Tuesday, December 19, 2006

NYC 2030: City of Gloss

I usually throw out the glossy pages hiding between the folds of my New York Times – especially when, like today, they fall on the grimy floor of the L train – but I found these particular pages of interest. Ten of them, glossy as previously mentioned, filled with photographs, regular graphs, and witty captions about Plan NYC’s plan (or lack thereof) for the next twenty-five years. Factoids, too – did you know that a third of New Yorkers pay more than half of their income towards rent? Or that two million New Yorkers live more than ten minutes from a park? Or that together we can create a sustainable city? Alright, the last one isn’t a factoid, but it is in the report, and it does sound nice.

The insert – which I saw on the ground again later in the day, this time on Jay Street, glossy pages too heavy to flap in the Dumbo wind – is heavy on the statistics and heavy on the idealism, asking (and answering): “By 2030, will you still love New York? It’s up to you.” And just so we take things seriously, page three features the following admonition: “We should be proud. But we should not become complacent.” The insert continues: “Previous generations looked ahead… now it is our turn.” So, one asks, what is the modern equivalent of the forward-looking thinking behind Central Park, the subway, and the water tunnels? And must it involve glossy inserts?

Well, the Mayor’s Sustainability Advisory Board will tell you, first you’ve got to get a handle on the problem. To provide this handle, they list the “top three things you should know about New York over the next 25 years,” a list I actually like (in an intellectual way – the reality of the situation is depressing): First, one million new New Yorkers; second, aging infrastructure – subway signals from the ‘40s, water tunnels from the ‘30s, energy grid from the ‘20s; third, pollution. The urbanophile in me is tickled pink, but the flaneur is a sickly green from imagining hoards of dirty people on deteriorating trains drinking contaminated water. Something must be done.

Unfortunately, for all the worthy goals in the insert’s conclusion, the particulars are lacking. Not that such an insert needs to be a call to action, but its silence on specific projects indicates a timidity, a refusal to engage in the brick-and-mortar (or, if Frank Gehry has his way, the steel-and-glass) politics of the day. Any “official” document dealing with the future of New York City must either deal with these, or become a historical footnote. Or blog fodder. Or both. (To its credit, Plan NYC’s website attempts to give some specifics, though most are limited to the household.) Pretty pictures notwithstanding, this publication is an invitation to think of urban reality as larger-than-life, or, at least, larger-than-me.

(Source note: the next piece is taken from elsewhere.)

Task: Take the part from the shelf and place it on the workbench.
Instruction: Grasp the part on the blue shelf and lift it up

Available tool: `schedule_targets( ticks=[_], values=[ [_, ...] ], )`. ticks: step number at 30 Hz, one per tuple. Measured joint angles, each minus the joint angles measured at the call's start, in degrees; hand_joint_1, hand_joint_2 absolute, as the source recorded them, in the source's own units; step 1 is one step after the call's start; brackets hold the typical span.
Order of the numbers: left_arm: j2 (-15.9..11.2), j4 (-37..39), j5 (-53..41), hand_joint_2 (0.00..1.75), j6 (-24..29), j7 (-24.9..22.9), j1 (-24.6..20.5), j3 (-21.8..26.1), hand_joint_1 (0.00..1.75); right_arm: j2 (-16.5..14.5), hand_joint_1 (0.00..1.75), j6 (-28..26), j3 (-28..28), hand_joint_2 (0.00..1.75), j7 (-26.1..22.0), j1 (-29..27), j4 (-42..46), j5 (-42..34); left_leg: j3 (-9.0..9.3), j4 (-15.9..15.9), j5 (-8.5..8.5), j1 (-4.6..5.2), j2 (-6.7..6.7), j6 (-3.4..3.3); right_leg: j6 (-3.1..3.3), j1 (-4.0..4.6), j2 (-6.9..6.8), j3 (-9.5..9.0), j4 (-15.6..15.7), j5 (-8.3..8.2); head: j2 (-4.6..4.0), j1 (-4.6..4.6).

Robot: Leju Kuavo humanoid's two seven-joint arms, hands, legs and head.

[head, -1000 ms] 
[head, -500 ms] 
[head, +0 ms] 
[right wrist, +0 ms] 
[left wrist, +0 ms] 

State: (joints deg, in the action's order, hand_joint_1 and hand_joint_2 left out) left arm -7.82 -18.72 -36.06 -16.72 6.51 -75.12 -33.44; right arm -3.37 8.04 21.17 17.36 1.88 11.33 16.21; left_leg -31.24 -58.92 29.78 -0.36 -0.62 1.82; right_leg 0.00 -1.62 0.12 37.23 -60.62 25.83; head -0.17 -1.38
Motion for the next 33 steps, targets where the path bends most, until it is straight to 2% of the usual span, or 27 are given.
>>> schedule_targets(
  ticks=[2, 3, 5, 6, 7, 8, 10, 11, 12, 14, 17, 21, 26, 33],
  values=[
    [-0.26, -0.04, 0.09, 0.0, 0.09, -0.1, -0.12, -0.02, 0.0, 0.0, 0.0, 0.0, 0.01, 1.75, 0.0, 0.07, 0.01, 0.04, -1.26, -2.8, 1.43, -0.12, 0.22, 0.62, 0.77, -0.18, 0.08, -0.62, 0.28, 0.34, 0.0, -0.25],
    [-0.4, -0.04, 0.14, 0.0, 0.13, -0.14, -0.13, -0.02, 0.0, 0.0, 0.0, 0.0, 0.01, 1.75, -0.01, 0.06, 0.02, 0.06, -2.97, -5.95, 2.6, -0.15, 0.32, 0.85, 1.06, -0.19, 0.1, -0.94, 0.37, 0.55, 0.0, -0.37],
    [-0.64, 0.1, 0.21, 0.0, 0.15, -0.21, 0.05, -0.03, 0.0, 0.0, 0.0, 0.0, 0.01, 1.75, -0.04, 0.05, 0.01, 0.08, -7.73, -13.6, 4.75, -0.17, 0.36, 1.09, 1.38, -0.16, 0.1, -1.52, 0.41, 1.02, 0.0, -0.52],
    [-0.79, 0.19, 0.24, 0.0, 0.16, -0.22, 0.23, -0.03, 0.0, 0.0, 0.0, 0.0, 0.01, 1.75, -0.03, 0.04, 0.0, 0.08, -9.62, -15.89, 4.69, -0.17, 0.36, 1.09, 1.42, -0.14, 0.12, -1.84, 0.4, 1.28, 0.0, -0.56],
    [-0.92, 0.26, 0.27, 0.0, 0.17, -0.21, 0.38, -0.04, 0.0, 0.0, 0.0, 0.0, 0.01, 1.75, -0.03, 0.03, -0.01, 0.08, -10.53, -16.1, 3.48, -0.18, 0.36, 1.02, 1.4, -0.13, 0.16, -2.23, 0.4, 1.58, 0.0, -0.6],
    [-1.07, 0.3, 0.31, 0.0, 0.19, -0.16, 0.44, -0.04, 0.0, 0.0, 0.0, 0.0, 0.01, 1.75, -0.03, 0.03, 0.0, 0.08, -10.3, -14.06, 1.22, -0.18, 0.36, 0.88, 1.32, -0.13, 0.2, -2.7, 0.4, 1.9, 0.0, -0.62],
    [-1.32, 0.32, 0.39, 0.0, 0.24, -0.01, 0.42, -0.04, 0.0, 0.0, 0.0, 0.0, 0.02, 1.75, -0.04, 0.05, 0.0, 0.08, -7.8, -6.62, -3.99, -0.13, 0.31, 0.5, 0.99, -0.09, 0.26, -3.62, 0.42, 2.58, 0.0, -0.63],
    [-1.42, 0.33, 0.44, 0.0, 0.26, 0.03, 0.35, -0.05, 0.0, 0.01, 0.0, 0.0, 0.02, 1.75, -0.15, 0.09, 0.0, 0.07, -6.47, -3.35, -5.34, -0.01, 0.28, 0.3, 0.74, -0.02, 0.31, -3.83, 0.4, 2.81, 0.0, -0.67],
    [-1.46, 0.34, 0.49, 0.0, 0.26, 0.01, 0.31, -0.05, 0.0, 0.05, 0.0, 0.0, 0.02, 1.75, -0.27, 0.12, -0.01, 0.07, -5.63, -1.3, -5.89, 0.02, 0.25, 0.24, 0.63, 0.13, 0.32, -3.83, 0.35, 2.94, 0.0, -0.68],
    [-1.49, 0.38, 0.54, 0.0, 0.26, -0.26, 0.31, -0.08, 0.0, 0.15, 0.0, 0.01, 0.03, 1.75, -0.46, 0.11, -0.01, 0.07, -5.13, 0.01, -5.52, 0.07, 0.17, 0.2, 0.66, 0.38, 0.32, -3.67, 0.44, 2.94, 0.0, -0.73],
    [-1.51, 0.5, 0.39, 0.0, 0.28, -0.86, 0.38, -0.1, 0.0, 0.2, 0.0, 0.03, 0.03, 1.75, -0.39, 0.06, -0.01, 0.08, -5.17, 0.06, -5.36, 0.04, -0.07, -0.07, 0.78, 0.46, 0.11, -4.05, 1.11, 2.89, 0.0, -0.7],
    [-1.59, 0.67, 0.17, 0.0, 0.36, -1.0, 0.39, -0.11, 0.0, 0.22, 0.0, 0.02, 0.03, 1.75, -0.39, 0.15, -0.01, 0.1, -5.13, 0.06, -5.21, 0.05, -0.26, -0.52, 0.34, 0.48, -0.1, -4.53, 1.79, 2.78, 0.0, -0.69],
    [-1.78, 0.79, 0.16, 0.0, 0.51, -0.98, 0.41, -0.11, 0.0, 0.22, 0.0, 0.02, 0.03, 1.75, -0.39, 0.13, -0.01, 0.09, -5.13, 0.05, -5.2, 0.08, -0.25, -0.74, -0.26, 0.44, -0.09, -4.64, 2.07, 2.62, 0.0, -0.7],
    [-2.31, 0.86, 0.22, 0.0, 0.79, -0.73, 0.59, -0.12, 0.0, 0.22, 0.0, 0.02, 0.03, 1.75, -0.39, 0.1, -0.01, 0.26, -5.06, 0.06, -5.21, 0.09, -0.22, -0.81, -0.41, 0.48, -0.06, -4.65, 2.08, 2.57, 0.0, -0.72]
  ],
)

Clearly, I’m a pragmatist. I find this idealistic vision of the city standing in the way of necessary action. It either inspires overly large urban transformations – Atlantic Yards anyone? – or leads to impossibly long delays – the Second Avenue Subway and East Side Access, a LIRR tunnel to Grand Central, have both been on the books for decades and are just receiving necessary funds. The Mayor’s Sustainability Advisory Board is too optimistic – their glasses are half full because the subways are only half full, though they say that, without improvement, the subways will be all full by 2030. Then the advisors’ glasses will be half empty, or all empty, jostled by elbows and winter coats on a downtown 6, because nothing will have happened besides more press conferences, publications, and public hearings. As things stand – which is to say, clutching a pole while trying to do a crossword puzzle with one hand – the City of Dreams needs to wake up and go to work.